Ensuite, cette volonté de DS de se rapprocher le plus du luxe à la française, notamment avec une calandre forgeant une identité plus incisive et invoquant de nombreux codes qui se dessinent à travers « la découpe des phares qui utilise également cette forme brisante toujours à la lumière du logo », analyse Pierlouis Clavel, étudiant aux Beaux-arts de Paris.

J’avoue, c’est quelque peu surprenant de voir des poignées de portes en flèche qui ressortent des portes à chaque approche. On a envie de les remettre à l’intérieur de la porte pour préserver cette sensation de pureté et l’harmonie artistique où rien ne dépasse dans ce DS 3 CrossBack.

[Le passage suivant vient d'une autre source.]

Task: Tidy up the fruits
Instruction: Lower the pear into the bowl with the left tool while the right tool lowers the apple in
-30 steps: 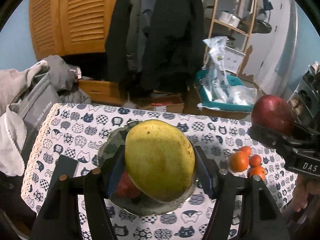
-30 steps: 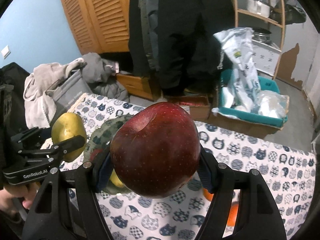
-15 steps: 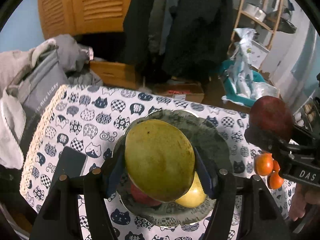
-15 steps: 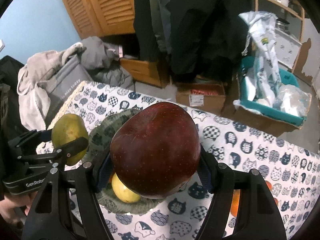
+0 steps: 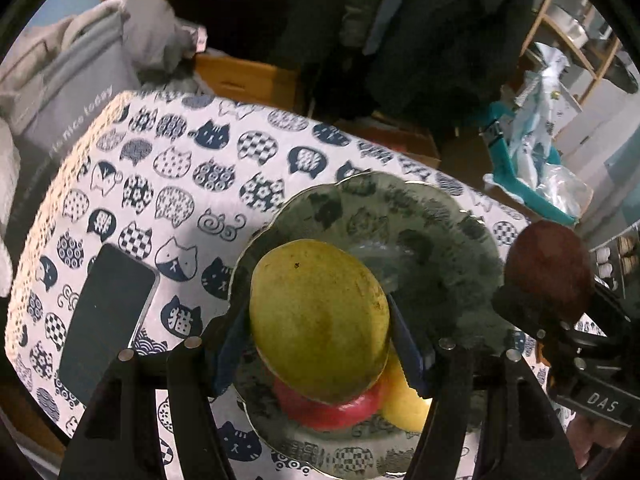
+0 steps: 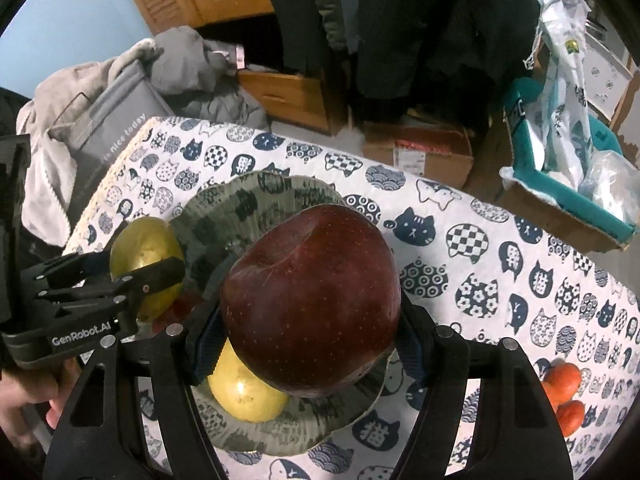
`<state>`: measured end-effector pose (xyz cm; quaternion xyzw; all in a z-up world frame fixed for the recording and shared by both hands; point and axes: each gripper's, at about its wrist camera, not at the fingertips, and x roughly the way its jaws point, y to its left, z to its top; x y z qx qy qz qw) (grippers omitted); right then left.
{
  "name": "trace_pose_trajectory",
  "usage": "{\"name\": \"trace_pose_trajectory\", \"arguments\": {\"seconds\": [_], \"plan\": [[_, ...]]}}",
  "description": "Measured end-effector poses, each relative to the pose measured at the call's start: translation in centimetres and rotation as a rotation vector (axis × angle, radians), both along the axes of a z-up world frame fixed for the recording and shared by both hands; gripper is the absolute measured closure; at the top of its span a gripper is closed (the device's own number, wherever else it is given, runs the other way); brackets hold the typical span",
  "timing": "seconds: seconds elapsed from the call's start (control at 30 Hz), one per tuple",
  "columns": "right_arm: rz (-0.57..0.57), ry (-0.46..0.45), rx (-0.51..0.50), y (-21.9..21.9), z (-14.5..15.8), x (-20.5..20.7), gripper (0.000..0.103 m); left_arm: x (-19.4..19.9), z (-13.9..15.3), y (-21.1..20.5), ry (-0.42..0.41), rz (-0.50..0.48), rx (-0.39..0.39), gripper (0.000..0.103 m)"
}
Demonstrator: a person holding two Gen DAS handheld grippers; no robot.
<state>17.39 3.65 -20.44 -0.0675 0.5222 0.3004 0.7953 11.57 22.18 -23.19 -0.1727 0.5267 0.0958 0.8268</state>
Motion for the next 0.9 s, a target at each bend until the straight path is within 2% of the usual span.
{"name": "trace_pose_trajectory", "arguments": {"seconds": [0.2, 0.43, 0.7, 0.9], "plan": [[-0.001, 0.007, -0.015, 0.2, -0.7, 0.1, 0.031, 0.4, -1.0, 1.4, 0.009, 0.039, -0.065, 0.035], [-0.012, 0.015, -0.035, -0.1, -1.8, 0.4, 0.031, 1.8, -2.1, 1.3, 0.032, 0.041, -0.068, 0.035], [-0.002, 0.026, -0.053, 0.2, -2.9, 0.3, 0.031, 2.8, -3.8, 1.5, 0.071, 0.044, -0.106, 0.035], [0.006, 0.033, -0.059, 0.5, -3.4, 0.2, 0.031, 3.1, -4.0, 1.0, 0.082, 0.038, -0.09, 0.035]]}}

Du côté des équipes chez DS, on est pas peu fiers de ce nouveau bébé au moteur 3 cylindres 1.2 l essence 155 ch puretech qu’on érige immédiatement au rang de Q2. Car ce DS inaugure par la même occasion une nouvelle plate-forme CMP que l’on retrouvera très prochainement sur les 208 et 2008. Sur route, l’on apprécie le châssis bien suspendu, pas trop tendu, et la direction est assez ferme.


Le levier de vitesses a un je ne sais quoi de déjà vu, sur la Peugeot 508, notamment. Même si la boîte se révèle parfois lente, on apprécie le confort des suspensions, et l’on ne ressent guère de fatigue à son bord lors de longs trajets sinueux, sans doute grâce aux sièges et au confort feutré.

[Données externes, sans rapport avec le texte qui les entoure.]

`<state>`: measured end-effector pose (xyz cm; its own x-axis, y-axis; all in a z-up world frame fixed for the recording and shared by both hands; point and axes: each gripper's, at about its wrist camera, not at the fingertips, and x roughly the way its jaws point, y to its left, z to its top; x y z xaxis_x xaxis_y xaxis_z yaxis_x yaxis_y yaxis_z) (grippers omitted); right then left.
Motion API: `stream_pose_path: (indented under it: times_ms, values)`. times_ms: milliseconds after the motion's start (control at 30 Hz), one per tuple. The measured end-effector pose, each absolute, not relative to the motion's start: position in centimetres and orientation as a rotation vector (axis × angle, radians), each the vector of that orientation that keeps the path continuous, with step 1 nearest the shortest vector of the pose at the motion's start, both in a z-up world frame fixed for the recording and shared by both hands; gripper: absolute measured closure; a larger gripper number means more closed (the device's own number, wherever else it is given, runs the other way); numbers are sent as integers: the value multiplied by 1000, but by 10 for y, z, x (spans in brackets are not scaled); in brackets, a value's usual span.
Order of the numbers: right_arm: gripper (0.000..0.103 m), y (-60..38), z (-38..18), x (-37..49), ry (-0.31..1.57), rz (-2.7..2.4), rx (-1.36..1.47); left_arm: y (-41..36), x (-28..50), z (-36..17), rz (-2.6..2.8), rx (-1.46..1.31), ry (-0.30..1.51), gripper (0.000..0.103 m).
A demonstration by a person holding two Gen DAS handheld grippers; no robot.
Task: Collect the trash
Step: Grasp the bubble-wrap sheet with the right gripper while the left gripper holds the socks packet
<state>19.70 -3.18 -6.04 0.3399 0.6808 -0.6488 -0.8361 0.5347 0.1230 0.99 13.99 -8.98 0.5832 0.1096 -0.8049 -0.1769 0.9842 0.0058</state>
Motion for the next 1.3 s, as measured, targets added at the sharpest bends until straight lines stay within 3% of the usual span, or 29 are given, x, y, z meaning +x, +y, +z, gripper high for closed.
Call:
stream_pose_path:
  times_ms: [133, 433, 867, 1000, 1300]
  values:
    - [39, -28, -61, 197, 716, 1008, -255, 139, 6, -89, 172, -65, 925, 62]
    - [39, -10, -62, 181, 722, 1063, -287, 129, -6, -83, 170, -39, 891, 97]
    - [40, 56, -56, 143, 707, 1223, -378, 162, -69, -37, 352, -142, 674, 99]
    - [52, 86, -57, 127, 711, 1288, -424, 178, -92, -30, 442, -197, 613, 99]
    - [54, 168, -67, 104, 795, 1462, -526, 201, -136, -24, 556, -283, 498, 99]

L’on retrouve le côté égoïste propre à PSA où le conducteur se retrouve surclassé en « Première » avec le tout électrique, d’où le nom de la finition, tandis que le passager, lui, devra faire à la main…

Faire bien, certes, mais attention à ne pas tomber dans le surdesign pédant avec ce piano noir laqué et ces plastiques. Ça en jette de loin, mais à bien y regarder, ces gros boutons voulus être originaux sont à la limite du mauvais goût, tout comme ces aérateurs sur les portes… on apprécie l’intention, mais ça fait vraiment trop.

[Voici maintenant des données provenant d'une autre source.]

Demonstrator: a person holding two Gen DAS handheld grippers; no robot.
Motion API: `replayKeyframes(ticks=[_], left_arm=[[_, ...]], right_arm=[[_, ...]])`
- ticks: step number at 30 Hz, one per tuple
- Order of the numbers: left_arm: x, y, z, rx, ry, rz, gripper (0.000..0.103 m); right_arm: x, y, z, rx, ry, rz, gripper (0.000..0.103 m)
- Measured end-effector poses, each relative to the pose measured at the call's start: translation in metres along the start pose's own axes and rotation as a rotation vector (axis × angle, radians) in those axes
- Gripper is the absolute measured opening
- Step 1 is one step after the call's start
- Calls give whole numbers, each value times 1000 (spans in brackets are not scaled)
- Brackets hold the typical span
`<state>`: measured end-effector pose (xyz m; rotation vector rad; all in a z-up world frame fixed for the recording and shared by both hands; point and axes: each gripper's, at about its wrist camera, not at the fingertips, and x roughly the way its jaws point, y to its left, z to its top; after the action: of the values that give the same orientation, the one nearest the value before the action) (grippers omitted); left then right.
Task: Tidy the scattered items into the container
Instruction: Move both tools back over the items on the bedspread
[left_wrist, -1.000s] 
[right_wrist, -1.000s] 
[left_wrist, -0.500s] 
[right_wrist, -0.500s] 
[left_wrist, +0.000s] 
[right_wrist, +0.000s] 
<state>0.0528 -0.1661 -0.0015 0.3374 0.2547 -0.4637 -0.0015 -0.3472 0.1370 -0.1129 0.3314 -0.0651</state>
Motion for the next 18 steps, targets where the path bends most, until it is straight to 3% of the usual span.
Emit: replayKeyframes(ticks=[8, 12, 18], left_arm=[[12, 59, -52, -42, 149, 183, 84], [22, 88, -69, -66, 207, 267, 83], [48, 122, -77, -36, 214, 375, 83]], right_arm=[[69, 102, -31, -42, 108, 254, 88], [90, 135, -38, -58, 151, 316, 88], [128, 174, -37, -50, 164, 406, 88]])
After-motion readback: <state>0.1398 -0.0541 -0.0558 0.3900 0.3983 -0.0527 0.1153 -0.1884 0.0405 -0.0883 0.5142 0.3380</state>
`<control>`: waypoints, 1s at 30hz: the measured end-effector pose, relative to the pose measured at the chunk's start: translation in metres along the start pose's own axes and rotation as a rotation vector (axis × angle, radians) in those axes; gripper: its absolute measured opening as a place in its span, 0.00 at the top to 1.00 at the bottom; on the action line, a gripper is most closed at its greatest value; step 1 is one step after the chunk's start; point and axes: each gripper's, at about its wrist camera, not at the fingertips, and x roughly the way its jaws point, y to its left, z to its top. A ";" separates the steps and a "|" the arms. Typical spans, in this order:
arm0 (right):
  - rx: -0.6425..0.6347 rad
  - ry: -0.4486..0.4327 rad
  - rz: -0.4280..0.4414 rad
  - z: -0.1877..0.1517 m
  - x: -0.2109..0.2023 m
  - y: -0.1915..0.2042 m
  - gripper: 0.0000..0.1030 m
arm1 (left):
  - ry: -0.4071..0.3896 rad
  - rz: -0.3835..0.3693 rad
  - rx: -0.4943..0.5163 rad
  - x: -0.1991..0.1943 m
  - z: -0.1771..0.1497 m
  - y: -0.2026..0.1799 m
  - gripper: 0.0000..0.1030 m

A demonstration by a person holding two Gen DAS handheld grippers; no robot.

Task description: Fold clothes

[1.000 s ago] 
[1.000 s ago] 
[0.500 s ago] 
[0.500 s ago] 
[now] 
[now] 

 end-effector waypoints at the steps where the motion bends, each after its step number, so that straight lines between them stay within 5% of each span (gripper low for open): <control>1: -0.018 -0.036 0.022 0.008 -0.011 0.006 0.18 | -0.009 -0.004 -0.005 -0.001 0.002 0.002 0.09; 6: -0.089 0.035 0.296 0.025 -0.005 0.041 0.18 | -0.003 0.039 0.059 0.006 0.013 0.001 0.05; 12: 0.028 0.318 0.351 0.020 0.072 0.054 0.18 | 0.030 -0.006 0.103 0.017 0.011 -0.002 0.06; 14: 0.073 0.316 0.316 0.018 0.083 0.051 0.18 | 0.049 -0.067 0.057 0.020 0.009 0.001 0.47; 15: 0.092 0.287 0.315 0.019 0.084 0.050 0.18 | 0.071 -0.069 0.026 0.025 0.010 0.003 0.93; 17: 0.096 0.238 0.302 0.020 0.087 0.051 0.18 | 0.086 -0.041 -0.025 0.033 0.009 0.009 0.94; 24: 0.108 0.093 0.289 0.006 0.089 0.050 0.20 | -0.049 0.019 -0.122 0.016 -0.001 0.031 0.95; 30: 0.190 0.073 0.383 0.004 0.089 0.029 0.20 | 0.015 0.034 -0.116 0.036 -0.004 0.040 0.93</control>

Tout ceci aurait pu faire la recette parfaite d’un SUV premium si DS n’avait pas recyclé ses commodos d’époque, ici avec ceux qu’on avait déjà connus sur la 206…
De surcroît, les commandes des vitres situées sur la console centrale ne sont vraiment pas intuitives. Il vaut mieux s’y habituer, au risque d’activer le frein à main électrique comme j’ai pu le faire, en pleine course, voulant ouvrir la fenêtre.

Performance


Performance
3 / 5
Tenue de route
4 / 5
Habitabilité
4 / 5
Consomation
4 / 5
Prix
3 / 5
Confort
3 / 5
  • - Son côté arty
  • - Le système sonore Electra Focal
  • - L’expérience client privilégié
  • - La visibilité avec le montant arrière
  • - La clé qui a été complètement négligée
  • - Les commodos de la 206

Conclusion:


Car il ne suffit pas de soigner l’enrobage en mettant en scène du « show » dans une publicité où l’on placerait l’auto devant la pyramide du Louvre, mêlant un gloubi-boulga d’amalgames sur le fashion et de faux-semblants qui risquent d’être en inadéquation avec le type de clientèle visée. En l’occurrence, une clientèle des plus aisée, pour ne pas dire fortunée, qui risquerait d’avoir un coup d’œil trop exigeant eu égard le résultat final que l’on retrouve dans ce DS 3 CrossBack. Comme quoi, il ne suffit pas de placer l’auto devant le Louvre pour faire croire que c’est de l’art.